A tried and tested technical indicator is flashing bad news for BTC miners as a hash ribbon reversal spells a capitulation period ahead. Hash ribbons have just formed a death cross which has been a leading indicator for Bitcoin miner capitulation in previous cycles.
Hash Ribbon indicators use simple daily moving averages to identify changes in hash rate trends. They are often used as a long-term signal to indicate macro bottoms on the Bitcoin price chart.
A bearish cross is a signal of a strengthening downtrend which, in this instance, spells a reversal in hash rates which are still near their peak levels.
The signal was also observed by industry analyst Will Clemente who said, “we are potentially entering into a double dip miner capitulatory period,” before adding:
“Hash ribbons have just initiated a bearish cross; historically, this has been a leading indicator of miner capitulation.”
The last time this death cross occurred was in June following the Luna collapse capitulation.
According to Glassnode, the hash rate seven-day moving average is now 13.7% off all-time highs. Furthermore, mining difficulty is projected to adjust by -9% a week from now.
Hash rates have tanked over the past week as more miners power down their rigs. The metric is currently down 14% from its all-time high earlier this month. Today’s hash rate is 234 EH/s (exahashes per second), according to Blockchain.com.

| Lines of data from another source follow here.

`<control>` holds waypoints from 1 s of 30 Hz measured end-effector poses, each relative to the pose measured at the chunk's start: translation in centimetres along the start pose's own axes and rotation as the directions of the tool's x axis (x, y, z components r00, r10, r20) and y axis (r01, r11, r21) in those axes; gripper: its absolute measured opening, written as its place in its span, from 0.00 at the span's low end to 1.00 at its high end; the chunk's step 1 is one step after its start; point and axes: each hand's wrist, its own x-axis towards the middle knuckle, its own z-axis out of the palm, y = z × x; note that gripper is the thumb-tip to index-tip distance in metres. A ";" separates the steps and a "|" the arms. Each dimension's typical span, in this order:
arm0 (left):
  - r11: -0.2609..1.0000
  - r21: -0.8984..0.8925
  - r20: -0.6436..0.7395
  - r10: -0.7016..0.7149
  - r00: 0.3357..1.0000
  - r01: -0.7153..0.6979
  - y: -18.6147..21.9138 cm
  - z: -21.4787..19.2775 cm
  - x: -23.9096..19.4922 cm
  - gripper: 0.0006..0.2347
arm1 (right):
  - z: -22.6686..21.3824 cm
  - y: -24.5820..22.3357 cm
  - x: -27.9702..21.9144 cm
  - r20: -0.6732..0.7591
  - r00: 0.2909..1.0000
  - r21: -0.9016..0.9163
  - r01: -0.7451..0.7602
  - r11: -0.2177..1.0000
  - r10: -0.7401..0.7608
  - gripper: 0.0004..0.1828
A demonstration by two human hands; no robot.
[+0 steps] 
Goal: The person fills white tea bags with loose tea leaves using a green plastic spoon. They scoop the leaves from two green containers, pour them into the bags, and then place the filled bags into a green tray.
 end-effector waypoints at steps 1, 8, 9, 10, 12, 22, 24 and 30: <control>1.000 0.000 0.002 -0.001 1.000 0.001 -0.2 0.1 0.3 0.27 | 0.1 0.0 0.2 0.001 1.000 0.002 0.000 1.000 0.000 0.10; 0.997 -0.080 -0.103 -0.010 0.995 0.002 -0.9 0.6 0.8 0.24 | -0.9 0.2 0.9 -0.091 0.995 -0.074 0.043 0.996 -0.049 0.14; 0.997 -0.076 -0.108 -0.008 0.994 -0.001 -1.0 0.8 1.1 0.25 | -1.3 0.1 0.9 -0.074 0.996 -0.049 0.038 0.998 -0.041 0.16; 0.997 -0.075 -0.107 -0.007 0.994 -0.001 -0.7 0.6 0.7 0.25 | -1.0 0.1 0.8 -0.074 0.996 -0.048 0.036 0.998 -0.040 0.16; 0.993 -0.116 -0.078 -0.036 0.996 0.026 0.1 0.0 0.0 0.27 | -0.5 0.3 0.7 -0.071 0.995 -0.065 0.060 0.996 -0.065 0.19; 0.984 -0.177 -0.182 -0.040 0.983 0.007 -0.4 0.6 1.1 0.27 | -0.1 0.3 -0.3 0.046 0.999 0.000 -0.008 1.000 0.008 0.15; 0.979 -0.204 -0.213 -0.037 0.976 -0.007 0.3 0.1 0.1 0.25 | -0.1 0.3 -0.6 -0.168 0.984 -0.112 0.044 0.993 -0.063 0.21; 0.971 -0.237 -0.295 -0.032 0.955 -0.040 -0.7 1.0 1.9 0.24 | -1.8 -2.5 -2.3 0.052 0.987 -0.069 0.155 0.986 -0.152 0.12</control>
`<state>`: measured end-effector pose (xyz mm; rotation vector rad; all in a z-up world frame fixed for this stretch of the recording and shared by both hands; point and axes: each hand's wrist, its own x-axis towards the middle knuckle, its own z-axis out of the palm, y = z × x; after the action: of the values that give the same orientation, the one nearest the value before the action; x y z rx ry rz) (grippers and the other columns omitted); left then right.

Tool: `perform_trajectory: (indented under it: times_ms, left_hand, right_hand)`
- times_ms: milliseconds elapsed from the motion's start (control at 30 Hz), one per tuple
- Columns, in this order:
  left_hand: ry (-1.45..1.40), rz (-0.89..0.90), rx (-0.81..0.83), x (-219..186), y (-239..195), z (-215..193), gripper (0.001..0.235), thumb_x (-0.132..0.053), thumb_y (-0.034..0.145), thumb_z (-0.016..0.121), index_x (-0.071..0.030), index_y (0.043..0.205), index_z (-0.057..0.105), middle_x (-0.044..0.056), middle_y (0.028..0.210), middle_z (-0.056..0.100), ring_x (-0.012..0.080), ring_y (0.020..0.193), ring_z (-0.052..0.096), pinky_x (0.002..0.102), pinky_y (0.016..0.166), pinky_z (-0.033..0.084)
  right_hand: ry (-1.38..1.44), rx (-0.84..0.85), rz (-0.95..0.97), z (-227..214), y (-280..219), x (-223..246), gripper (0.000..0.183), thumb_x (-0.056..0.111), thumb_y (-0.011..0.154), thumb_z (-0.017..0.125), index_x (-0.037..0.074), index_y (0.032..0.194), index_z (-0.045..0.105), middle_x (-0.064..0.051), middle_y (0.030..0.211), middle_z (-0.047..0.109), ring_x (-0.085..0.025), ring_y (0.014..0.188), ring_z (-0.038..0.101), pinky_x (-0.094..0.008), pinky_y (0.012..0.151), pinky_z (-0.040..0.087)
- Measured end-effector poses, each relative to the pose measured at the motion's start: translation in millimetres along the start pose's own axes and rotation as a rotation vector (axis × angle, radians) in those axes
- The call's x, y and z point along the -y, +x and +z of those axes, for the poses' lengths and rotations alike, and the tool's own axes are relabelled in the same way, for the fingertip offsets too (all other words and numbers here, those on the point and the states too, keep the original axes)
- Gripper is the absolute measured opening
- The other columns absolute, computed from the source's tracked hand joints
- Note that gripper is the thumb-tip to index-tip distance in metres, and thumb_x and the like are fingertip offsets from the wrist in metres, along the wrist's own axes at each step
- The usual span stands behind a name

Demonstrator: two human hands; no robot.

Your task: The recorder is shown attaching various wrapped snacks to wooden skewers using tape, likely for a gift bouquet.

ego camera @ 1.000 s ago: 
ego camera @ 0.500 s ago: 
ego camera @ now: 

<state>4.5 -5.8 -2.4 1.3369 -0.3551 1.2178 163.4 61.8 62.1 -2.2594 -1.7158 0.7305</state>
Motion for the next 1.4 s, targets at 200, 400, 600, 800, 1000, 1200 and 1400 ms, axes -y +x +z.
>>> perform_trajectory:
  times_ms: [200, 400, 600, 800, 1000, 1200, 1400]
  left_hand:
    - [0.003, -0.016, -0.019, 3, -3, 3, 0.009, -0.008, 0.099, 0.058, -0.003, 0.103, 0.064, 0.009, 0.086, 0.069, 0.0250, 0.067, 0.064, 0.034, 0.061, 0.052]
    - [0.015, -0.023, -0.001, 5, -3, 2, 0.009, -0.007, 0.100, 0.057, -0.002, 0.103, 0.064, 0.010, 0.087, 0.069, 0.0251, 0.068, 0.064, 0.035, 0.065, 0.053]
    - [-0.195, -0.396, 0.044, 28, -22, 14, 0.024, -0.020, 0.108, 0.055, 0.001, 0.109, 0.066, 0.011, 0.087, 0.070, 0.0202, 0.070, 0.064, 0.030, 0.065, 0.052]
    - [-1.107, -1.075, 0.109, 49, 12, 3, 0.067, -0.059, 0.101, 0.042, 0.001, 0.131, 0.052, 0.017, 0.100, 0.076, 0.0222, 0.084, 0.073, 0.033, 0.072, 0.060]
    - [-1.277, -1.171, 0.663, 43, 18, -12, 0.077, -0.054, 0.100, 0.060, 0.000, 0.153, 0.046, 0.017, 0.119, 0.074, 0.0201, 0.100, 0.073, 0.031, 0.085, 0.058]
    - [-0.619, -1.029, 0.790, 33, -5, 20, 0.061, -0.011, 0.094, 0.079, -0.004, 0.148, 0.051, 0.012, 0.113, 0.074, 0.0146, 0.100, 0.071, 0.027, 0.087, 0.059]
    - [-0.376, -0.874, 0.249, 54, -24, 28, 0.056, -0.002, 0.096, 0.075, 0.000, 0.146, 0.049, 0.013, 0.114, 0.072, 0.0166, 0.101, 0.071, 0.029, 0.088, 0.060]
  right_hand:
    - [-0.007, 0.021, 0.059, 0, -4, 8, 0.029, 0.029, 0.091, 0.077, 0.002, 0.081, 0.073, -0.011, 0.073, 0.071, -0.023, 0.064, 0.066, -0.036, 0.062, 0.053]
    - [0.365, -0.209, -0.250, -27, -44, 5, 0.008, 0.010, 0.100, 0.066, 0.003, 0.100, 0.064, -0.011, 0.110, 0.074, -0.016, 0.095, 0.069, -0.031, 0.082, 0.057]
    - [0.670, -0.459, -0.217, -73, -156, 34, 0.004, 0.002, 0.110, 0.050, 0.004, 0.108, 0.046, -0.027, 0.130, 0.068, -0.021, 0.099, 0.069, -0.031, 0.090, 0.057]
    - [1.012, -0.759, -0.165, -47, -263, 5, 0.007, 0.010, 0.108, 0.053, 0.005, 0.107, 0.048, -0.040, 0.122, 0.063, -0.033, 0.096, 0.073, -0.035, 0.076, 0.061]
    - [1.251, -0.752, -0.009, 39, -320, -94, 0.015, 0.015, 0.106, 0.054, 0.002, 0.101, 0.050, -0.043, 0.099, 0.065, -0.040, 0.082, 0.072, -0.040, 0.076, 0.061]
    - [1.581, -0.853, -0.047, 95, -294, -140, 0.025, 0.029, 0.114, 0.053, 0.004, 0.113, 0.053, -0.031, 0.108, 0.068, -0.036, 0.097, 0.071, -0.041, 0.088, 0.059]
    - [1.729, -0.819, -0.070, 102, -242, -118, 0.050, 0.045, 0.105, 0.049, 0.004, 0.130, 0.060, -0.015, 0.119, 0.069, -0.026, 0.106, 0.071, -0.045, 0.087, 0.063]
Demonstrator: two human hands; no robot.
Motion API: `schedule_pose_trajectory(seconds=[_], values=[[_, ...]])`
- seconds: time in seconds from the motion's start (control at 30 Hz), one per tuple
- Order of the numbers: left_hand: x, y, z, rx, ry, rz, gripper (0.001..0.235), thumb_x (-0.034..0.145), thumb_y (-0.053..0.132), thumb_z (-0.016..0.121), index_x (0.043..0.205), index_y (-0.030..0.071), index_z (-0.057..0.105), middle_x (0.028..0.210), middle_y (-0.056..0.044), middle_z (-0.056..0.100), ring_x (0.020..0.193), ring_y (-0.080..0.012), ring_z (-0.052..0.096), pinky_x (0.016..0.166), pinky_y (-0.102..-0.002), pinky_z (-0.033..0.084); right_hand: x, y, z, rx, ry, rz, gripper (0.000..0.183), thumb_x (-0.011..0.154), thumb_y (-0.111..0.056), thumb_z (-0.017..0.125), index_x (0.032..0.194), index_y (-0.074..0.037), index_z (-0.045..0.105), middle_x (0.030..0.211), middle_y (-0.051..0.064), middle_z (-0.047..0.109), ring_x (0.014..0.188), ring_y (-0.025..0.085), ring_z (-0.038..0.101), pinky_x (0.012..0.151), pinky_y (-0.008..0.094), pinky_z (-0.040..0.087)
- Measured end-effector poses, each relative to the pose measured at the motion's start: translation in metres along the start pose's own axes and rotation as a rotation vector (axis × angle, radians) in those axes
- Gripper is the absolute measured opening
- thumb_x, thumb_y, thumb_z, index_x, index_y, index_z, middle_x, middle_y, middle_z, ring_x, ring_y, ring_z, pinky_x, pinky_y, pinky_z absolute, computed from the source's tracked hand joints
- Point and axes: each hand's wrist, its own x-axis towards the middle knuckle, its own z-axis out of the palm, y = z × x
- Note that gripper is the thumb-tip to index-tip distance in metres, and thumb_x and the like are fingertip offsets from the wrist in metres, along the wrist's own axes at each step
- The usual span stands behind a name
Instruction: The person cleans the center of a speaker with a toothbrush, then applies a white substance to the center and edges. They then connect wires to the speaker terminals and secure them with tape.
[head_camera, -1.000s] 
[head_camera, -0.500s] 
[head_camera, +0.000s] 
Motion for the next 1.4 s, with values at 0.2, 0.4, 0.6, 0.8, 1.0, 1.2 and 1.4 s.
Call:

Mining difficulty, which measures the competition between miners for the next block, is at a peak of 36.9 T. However, this will automatically adjust downwards with the falling hash rate.
Profitability, or hash price as it is often known, is at its lowest ever level of around $0.056 per day per TH/s. This metric has slumped 82.5% over the past 12 months.
A miner capitulation usually adds more selling pressure which means a higher potential for more price declines in the short term.
Bitcoin prices are slightly up on the day, with the asset trading at approximately at the time of writing. There was another pullback in late Sunday trading, but Bitcoin has been consolidating in this range since the FTX-induced capitulation earlier this month.
BTC is currently trading at a two-year low, down 76.5% from its November 2021 all-time high. The current state of the market mirrors that of late 2018 following the November capitulation back then. There was no sign of recovery until the summer of the following year.